The lepers of India: Still untouchable


A new generation of lepers has never been infected with leprosy.

By Jason Overdorf - GlobalPost
Published: February 21, 2010 09:18 ET

NEW DELHI, India — When 20-year-old Arjun Nair's father discovered that he had contracted leprosy, he was so afraid of transmitting the disease to his sons that he immediately sent Arjun and his brother away to a hostel school run by missionaries.

Some 10 years later, Arjun is back in Delhi, his education still incomplete, and his job prospects dim. “Originally, the school offered classes up to 12th standard,” said Arjun. “But they had a lot of problems with fights breaking out between the older kids, so they sent the older kids back home.”

A resident of a modern-day leper colony in East Delhi comprising the neighborhoods of Tahirpur and New Seemapuri, Arjun is part of a curious group of second-generation Indian lepers. These youths have never been infected with leprosy, but remain trapped in an ostracized welfare community because of the dreaded disease's assault on their parents.

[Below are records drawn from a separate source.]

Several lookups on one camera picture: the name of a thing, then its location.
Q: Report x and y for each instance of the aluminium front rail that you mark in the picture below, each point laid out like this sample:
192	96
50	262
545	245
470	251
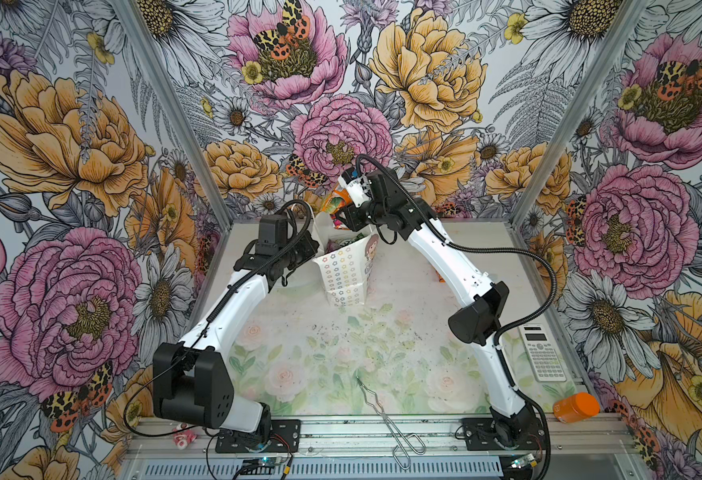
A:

Subsidized by the government and often educated by Christian missionaries, they suffer from all the social problems that affect the marginalized around the world, from India's transgender hijras to Europe's Roma, said Vineeta Shanker, executive director of the New Delhi-based Sasakawa India Leprosy Foundation (SILF).

“They have internalized the societal rejection,” said Shanker. “They say, 'Even when we go to government schools, the teacher puts us in a corner. She doesn't put us in the first row. We have no friends except girls from our own colony.'”

Leprosy is today curable and it is far less infectious than once believed — 95 percent of people are immune and it cannot be transmitted by casual contact, as many people fear. Though its complete eradication is considered to be medically impossible, India officially “eliminated” the disease in 2005, after a targeted program reduced the level of incidence to fewer than one case per 10,000 people. So the only real reason for isolation colonies like Tahirpur and New Seemapuri is ignorance. Sadly, India has that in abundance, which is perhaps why the country still has more than a thousand leper colonies.

For second-generation “lepers” isolation cuts deeply. Feelings of alienation strain the relationships between parents and children, who depend on their parents' government stipends and income from begging for survival, but also resent the social stigma that comes along with that money. And at the same time, their understanding of the working world is perhaps even more limited than their opportunities.

“The kids want to do well. They have high aspirations. Everybody we talk to says, 'We don't want an ordinary, low-paying job. We want at least 10,000 rupees a month; otherwise we aren't interested,'” said Shanker. “But they have very little to enable them to achieve their goals.”